We get a fairly steady stream of journalists in Asia asking for assistance. The majority of the requests come from journalists who have been threatened, and the threats can come from just about anywhere: militant groups, the military, government officials, powerful local politicians, arms runners, and drug dealers.
Several years ago, we tried to encourage journalists under threat to publicize the message they had been getting. That worked for a while, especially in Pakistan, but then subsided; the tactic of publicizing threats never found its own solid platform within Pakistan. But a recent message from Muhammud Rasool Dawar stands out from that general trend of non-disclosure. In a widely sent email message Monday, he outlined the threats and abuse that he has been facing for his work for Geo TV News in Pakistan's Federally Administered Tribal Areas (FATA), the region along the border with Afghanistan that is home to many militant factions, many with links to the Taliban.
It is also the region where Pakistan's military has been carrying out a long campaign against those groups.
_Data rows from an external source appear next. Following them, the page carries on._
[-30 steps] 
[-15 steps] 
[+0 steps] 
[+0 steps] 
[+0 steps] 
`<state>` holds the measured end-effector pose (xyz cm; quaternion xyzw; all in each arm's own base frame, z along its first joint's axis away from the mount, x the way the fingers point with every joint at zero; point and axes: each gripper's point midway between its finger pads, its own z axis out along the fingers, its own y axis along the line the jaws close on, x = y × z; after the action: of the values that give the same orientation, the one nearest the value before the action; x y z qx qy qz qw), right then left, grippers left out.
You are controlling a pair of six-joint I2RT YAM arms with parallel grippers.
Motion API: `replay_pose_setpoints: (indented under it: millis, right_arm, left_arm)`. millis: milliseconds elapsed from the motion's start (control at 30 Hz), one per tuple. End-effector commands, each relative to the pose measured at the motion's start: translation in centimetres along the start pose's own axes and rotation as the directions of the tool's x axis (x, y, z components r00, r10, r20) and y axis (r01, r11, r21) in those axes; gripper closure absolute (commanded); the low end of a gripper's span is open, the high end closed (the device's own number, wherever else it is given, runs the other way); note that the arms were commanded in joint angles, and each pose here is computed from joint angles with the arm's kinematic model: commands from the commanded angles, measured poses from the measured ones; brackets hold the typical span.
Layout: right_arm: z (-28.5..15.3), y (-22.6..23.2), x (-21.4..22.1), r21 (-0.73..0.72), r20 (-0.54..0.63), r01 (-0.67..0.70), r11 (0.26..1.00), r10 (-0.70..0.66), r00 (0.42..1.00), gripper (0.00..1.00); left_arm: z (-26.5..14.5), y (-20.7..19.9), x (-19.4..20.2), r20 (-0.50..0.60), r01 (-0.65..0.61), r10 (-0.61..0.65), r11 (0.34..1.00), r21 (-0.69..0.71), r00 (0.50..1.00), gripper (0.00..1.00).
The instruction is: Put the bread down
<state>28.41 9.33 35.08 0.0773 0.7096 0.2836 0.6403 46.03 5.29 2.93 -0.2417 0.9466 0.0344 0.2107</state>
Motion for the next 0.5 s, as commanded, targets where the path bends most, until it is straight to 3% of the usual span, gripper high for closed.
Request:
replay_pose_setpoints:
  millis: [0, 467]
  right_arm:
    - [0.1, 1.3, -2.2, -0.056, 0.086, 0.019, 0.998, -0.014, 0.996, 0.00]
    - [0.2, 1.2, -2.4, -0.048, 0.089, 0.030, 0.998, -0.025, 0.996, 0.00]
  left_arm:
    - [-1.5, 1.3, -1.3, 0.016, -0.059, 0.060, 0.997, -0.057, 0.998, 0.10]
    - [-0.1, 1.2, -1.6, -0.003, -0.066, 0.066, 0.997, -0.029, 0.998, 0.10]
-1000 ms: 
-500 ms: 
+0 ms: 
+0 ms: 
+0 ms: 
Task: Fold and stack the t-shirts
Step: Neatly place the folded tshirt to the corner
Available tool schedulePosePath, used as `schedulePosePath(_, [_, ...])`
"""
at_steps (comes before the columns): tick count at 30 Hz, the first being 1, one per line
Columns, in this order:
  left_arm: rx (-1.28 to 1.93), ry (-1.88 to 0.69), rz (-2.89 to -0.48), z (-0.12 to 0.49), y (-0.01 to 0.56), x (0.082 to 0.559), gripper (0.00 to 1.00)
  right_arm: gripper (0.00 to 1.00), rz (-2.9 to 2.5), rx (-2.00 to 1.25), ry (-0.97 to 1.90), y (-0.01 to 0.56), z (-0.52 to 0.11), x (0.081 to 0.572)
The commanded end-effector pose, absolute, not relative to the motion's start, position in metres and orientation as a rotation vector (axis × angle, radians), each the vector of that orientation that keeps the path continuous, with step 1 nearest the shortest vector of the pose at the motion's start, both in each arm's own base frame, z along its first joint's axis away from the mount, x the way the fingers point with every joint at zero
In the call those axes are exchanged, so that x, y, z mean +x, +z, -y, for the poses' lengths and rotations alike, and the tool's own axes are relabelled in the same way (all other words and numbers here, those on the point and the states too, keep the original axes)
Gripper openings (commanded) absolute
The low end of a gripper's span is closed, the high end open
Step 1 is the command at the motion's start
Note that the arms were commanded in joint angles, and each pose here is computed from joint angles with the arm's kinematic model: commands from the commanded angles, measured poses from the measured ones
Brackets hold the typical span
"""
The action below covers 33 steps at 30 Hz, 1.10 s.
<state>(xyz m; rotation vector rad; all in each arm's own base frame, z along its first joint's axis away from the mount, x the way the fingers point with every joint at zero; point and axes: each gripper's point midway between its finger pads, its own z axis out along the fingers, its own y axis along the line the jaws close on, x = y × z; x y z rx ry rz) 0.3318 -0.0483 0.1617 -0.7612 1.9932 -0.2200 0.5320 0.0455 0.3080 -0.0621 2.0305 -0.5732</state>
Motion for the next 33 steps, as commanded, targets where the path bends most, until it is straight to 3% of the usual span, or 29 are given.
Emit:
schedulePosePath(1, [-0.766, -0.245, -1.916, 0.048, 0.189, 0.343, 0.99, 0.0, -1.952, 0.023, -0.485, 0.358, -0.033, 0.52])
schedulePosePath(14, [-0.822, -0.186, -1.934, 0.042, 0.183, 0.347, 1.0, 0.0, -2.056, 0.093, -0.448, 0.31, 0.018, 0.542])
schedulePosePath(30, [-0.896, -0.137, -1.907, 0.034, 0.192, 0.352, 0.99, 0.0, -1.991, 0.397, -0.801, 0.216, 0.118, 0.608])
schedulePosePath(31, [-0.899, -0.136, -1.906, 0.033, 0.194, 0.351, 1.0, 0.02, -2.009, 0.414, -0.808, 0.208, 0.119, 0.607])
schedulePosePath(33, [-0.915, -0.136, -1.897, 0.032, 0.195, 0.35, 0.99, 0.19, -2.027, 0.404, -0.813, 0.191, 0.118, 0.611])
Called Zerb-e-Azb (Strike of the Prophet's Sword), the campaign has largely been closed to media coverage other than that of reporters embedded with the troops, who admit to restrictions on their coverage. Local journalists are not allowed to report on the widespread destruction, and are generally kept out of the battle zones, even their home villages. In addition to Geo, Rasool Dawar works for a local broadcaster, FM 96, and an Urdu-language daily, Nawa-i-waqt, and he has several clips from The Associated Press from a few years ago.
In his lengthy May 4 email message, Rasool Dawar listed several incidents of detention since February: "I have been picked up/arrested in Peshawar [the largest city bordering on FATA] on two separate occasions for unknown reasons by security forces and kept in custody under extremely torturous conditions. I still feel frightened and am not comfortable at all to continue my professional duties at my work-stations in a free manner. Their threatening attitude and 'advice' to leave the town for some time prompted me to shift to Islamabad for about a week. Now am gravely concerned about my safety as it's still uncertain when all this is going to end. The threat is not yet over. This is the first time in my nine-year journalistic career that I have experienced such frightening situation in which I was even physically harassed." Two months after the first incident, he was blindfolded and detained again, only to be taken to the same place he had been held originally.
Wisely, Rasool Dawar's email was CCed to four Pakistani journalists groups, four relevant security and police organizations, and two international organizations, CPJ and Reporters Without Borders. In the email thread that followed his message, we decided that international publicity--his case has already been widely publicized within Pakistan--would put the most pressure on the authorities to end their abuse.
Ever since the failure of Prime Minister Nawaz Sharif's government to follow through on the commitments he made to a high-level CPJ delegation in March 2014, including speaking out against abuse like that being dealt to Rasool Dawar, it has become clear that journalists, their organizations, and the media houses for which they work are largely on their own in terms of protecting themselves. An aggressive open response can sometimes bring an end to the specific abuse, though it doesn't guarantee that it won't come around again.